Love never dies a natural death. It dies because we don't know how to replenish it's source. It dies of blindness and errors and betrayals. It dies of illness and wounds; it dies of weariness, of witherings, of tarnishings. -Anais Nin
By eight and a half months into the creation of Joanna (everything proceeding to normal, feeling about ready to pop) she knew it was coming, knew it was her own damn fault, and still couldn't think of thing one to do about it.
The baby, loved though she would be, though she already was, had been something of a last ditch effort coupled with an accident for them, if Len wanted to think about it. She didn't, of course, would rather have a nice, forbidden, stiff drink on the bad days, but was behaving herself. Behaving, not overworking (at least not as much as she had the first time through), spending as much time asleep as was best recommended, and everything.
But the man was already as good as gone, even if his bags weren't packed yet. They'd grown distant, and now he was even distant when they fought, which had never been the case before. Their love life was nonexistant, too, which certainly hadn't been a problem when Barbara was on the way.

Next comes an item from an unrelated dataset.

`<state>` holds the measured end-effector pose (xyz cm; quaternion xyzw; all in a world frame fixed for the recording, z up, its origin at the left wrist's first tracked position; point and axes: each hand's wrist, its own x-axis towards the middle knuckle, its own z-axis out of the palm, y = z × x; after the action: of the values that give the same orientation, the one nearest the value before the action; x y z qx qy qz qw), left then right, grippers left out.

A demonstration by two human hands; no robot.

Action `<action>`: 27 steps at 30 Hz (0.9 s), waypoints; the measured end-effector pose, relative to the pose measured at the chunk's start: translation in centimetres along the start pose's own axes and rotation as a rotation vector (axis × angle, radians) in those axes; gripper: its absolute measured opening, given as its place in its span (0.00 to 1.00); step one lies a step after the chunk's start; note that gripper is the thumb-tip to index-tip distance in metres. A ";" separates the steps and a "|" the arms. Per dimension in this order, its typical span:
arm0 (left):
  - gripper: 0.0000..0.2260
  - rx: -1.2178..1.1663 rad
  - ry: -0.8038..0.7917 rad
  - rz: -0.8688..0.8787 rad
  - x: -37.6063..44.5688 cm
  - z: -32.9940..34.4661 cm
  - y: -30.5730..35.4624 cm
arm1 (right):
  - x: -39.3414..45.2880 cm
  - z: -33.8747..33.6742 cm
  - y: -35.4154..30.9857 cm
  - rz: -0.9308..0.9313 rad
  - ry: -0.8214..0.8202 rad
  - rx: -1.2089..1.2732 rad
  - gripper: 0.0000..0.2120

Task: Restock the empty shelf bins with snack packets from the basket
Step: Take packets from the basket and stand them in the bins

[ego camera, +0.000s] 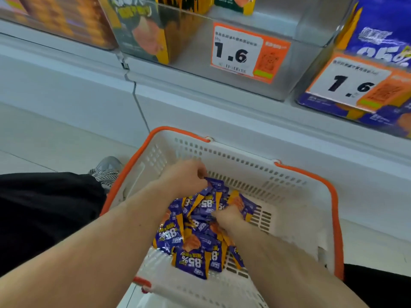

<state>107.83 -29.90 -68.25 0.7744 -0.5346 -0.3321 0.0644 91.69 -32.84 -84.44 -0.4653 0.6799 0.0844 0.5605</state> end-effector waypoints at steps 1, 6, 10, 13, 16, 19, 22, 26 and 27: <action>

Two months after Joanna was born (Barbara starting kindergarten, complaints from the daycare about Jo being loud, if sweet) and Leonore came back from picking up the girls after work to find a silent house, half empty closet, and a recorded message waiting for her. She'd played it while Jo napped and Barbara played in another room, and she couldn't blame him.
Fool man, left her for the woman he'd left for her, and well, she'd hardly been an ideal wife to Jocelyn, hardly spent the time and effort on him that ol' Joss needed to flourish, that he'd deserved. In all honesty, it had been a good four, five weeks since anything but tense silence and sharp words had ruled between them, and that had been a brief, joyful, baby-born respite.
Damn him, though, because she loved him. Needed him, and not just for the girls, but suddenly it felt like she needed him even for breathing.
Four months later (Barb's almost stopped crying at night, Jo's babbling at high speed) he was back. By then, she'd had time to get over the shock, and at least shove away the following depression into a corner. She'd had time to get mad; at him, at herself, at his new/old girlfriend, at the fact that old med school loans and diaper bills now kept her working late and long hours, and that damnit, his over-priced lawyers (better than any she was willing to afford) were probably right about Joss and Siena providing a better, more stable and available home environment for Barbara and Joanna to grow up in.
A little over a year later (first grade, getting 'help' with everything), when it's all settled and signed, most of what she once owned sold, when she'd kissed them goodbye and gotten drunk enough to step foot on a shuttle to San Francisco and Starfleet Aademy, it still felt like he'd yanked the planet out from under her feet. At least she still had her anger over that.